Actually https://cmsweb.cern.ch/phedex/datasvc/doc/groupusage should be used as well, i.e. dest_bytes from https://cmsweb.cern.ch/phedex/datasvc/json/prod/groupusage?node=T1_UK_RAL_Disk&group=DataOps This way, both the group usage limit is respected, and in the case that the node is oversubscribed from other groups, that unified does not exacerbate the issue.

amaltaro commented 5 years ago

Nick, just to make sure I understand the output of this API. dest_bytes says how much data has been subscribed to that node+group, while node_bytes says how much data has been stored by that node+group; and their difference is what's left to be transferred.
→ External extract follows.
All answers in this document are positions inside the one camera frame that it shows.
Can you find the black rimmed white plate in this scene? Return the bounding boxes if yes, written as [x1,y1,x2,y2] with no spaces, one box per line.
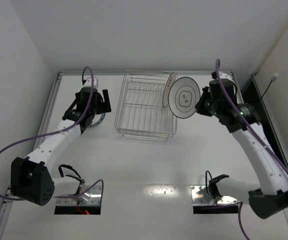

Am I reading that api correctly?

nsmith- commented 5 years ago

Exactly

thongonary commented 5 years ago

Nick, so what should we use? dest_bytes from nodeusage? dest_bytes from groupusage? Both? (How?)

nsmith- commented 5 years ago

I would propose available = min(quota - node_usage['noncust_dest_bytes'], quota*0.8 - group_usage['dest_bytes'])

vlimant commented 5 years ago

You absolutely need a fudge factor to mitigate the "dest bytes" ; the way that is proposed here above is going to set many more site to available=0 in practice, while there is some dynamicaly available space. "dest bytes" tells you, in N days, there willl be that much data more at the site, but nothing tells you how much will be also gone by then, and nothing tells you N.

Taking into account oversubscribtion from other groups to limit dataops usage does not reasonable to me, if there is a quota for dataops, and dataops is not goind overbard, nothing else should prevent it from operating.

The 0.80 factor was exactly meant for this ; leaving 20% of the dataops quota for things to fluctuate, and as far as I can tell this has worked pretty well all along. Are you trying to change something because there was a transfer catastrophe at RAL (would sound like the issue needs to be solve somewhere else).

N.B. the choice of sites_out is done at random using that "available" metric as weight.

To solve THE problem that was raised here, all ingredients are available to have the estimated size of the final output dataset and prevent from using a site that has effectively, currently not enough space to accomodate for it.

nsmith- commented 5 years ago

In light of the fudge factor, I would say then you could remove the 0.8 and just say available = quota - group_usage['dest_bytes'], since the metric represents the upper limit on the amount of data that will be at the site in the coming days. The benefit is that if the queue starts to have runaway growth for whatever reason, unified will not exacerbate the issue. Now, indeed for other group space we probably should not consider (at the least, because quota for unified is ~1/3 of total space allocated to a site) So I would revise my suggestion to available = quota - group_usage['dest_bytes'] It would also be very nice if avaliable - expected_output_size > 0 was checked.

vlimant commented 5 years ago

using "expected_output_size" is the only reasonable way

haozturk commented 3 years ago

Output data placement was removed from Unified and therefore closing this issue.